Pour Annie Montaut, la poésie dans l’histoire littéraire du hindi se divise en deux catégories : la poésie classique et parfaitement codée, et la poésie moderne où l’on s’affranchit justement de ces codes avec des vers libres, non rimés, un langage simple voire prosaïque, un refus de ce qui est du registre du « beau. »
Pour France Bhattacharya, il y la poésie classique du Bengale, puis, Tagore a fait une révolution. Ensuite, une nouvelle génération a été fascinée par la poésie de Tagore mais en a aussi brisé les codes sous l’influence d’auteurs anglo-saxons comme T.S. Elliot, ou les auteurs de la Beat Generation.
La spécialiste du bengali nous offre une lecture poignante d’un poème de Tagore écrit vers la fin de sa vie. Un texte où sans même connaître la langue, on entend qu’il est question de fleuve, de souffrance…
Annie Montaut nous propose un exemple très concret de traduction d’une chanson inspirée d’un poème de Bachchan, nous en observons la première strophe.
Pour ce texte, il a fallu faire un travail sur les archaïsmes, mais aussi sur la syntaxe. En hindi, le verbe est habituellement final, or dans ces vers, ce n’est pas le cas. Pas évident à rendre en français.
Il est parfois difficile de garder la forme, car en hindi, certains passages ont une syntaxe très originale et sont répétés, scandés, ce qu’il est très difficile de rendre en français tout en restant compréhensible.

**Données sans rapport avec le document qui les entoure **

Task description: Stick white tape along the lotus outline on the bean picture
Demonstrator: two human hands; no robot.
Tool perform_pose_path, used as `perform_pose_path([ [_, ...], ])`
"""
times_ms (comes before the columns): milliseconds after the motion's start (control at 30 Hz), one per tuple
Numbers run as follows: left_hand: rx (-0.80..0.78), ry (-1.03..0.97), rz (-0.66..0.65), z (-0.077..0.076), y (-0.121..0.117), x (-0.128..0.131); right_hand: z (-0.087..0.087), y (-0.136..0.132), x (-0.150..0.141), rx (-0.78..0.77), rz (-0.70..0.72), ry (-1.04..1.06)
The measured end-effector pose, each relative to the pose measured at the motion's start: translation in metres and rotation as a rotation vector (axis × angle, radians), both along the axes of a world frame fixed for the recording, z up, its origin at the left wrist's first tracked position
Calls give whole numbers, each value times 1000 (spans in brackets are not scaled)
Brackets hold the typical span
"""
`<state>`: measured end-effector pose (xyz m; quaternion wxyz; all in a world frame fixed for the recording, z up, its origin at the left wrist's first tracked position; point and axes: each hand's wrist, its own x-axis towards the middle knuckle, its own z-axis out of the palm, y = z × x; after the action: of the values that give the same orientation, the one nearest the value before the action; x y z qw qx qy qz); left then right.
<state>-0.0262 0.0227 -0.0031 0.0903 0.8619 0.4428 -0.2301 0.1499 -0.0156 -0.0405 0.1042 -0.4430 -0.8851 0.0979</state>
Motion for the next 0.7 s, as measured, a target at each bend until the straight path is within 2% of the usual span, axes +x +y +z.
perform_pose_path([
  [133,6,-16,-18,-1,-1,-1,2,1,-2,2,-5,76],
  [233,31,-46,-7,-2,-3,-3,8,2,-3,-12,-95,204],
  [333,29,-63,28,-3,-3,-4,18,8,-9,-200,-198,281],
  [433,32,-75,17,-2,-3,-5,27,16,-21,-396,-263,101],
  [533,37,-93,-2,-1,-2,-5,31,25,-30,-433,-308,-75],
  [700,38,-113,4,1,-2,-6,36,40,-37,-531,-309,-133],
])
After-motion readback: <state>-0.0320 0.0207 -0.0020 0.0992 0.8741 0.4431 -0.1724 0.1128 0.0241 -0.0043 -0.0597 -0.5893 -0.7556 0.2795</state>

Dans ce type de texte, le pire serait de choisir d’aller dans la préciosité en français : avec un texte trop maniéré, le lecteur français pourra croire qu’il s’agit d’un poème de cour française, on passerait complètement à côté du texte.
Très bel exercice sur lequel je me serais volontiers attardée plus longuement, mais il était alors temps de conclure pour aller découvrir d’autres conférences. Dans un prochain billet, je vous parlerai d’une autre de ces conférences, consacrée au polar indien, avec l’invité d’honneur Jerry Pinto.